● DATA TO PROCESS:
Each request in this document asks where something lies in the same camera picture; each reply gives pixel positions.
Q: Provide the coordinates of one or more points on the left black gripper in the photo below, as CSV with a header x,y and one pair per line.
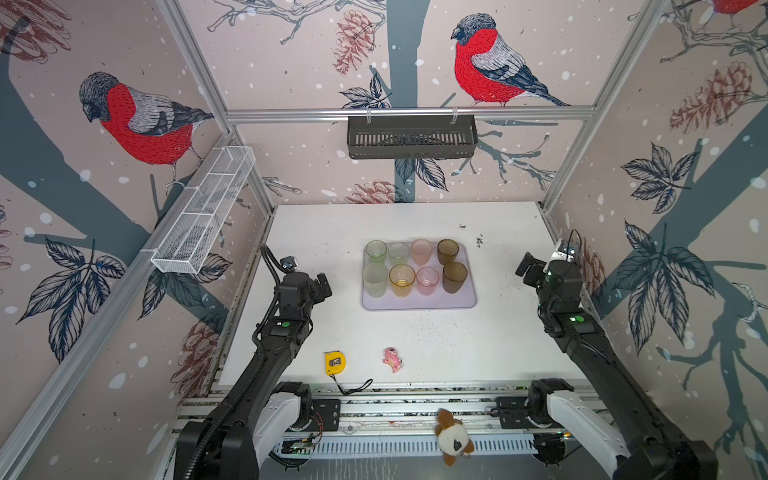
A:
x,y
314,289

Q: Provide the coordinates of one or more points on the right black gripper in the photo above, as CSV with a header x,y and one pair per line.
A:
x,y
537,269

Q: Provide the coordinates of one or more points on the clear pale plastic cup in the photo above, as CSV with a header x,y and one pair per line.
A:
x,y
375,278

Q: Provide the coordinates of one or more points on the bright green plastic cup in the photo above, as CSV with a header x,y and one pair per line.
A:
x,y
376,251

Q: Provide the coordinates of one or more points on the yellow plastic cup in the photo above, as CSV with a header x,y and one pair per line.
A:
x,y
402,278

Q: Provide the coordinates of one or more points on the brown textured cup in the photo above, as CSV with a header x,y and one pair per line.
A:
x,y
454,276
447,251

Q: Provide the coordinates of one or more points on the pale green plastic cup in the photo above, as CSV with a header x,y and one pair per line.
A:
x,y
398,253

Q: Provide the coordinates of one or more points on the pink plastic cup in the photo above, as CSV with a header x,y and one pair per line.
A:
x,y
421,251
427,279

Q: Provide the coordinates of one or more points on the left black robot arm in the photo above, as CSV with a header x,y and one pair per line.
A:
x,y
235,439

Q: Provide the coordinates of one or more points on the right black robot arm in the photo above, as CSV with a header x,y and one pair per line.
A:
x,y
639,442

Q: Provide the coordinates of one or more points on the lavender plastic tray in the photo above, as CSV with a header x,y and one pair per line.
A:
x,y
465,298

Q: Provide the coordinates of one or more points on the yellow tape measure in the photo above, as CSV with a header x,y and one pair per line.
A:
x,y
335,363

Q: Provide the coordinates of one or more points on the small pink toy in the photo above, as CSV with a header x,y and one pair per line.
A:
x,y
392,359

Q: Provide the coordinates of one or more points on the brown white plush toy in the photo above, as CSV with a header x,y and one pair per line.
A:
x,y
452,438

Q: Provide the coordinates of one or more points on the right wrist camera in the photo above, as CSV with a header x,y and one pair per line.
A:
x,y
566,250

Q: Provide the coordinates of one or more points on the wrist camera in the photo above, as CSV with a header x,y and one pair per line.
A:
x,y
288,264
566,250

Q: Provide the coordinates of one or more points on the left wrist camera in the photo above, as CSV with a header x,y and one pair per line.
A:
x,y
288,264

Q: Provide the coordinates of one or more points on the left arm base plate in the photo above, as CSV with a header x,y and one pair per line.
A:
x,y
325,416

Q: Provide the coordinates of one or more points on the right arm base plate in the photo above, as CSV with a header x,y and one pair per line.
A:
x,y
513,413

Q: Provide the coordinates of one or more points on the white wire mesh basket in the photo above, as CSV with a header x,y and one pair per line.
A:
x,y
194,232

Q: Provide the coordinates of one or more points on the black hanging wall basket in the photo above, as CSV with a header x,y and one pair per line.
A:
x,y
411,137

---

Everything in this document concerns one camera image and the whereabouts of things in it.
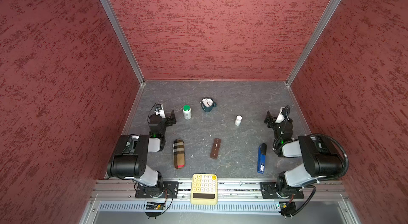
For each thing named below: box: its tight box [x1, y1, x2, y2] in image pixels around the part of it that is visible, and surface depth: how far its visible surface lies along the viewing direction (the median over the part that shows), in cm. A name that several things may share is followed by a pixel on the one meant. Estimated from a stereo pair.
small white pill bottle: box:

● DIRECTIONS: All lines with the word "image" should be copied from the material above.

● RESPONSE TO THIS TASK:
Everything in this document concerns one camera image and the whereabouts of things in it.
For each thing named below: box: its tight box [x1, y1, x2, y2] in image pixels around the part of it that is visible, and surface depth: how far its visible surface lies along the viewing direction (the median over the part that shows), in cm. A name that several things may share is followed by a pixel on the one meant. Estimated from a stereo pair.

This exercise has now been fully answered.